__INSTRUCTIONS TO FOLLOW__
Lines in the listing below that hold "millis" are the ones to copy.
··········
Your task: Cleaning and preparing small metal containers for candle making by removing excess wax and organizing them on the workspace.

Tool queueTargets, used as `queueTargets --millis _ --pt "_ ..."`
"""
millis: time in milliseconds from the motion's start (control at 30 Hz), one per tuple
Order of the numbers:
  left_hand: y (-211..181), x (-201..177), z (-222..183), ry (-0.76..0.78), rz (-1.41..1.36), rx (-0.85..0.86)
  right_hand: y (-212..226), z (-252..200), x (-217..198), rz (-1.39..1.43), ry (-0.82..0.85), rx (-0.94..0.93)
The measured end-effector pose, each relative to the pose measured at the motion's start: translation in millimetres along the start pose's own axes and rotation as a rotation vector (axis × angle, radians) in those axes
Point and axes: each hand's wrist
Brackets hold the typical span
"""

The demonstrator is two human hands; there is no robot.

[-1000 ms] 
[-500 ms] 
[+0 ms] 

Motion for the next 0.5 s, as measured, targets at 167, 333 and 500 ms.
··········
__SOLUTION TO THIS EXERCISE__
Tool queueTargets, used as `queueTargets --millis _ --pt "_ ..."`
millis: time in milliseconds from the motion's start (control at 30 Hz), one per tuple

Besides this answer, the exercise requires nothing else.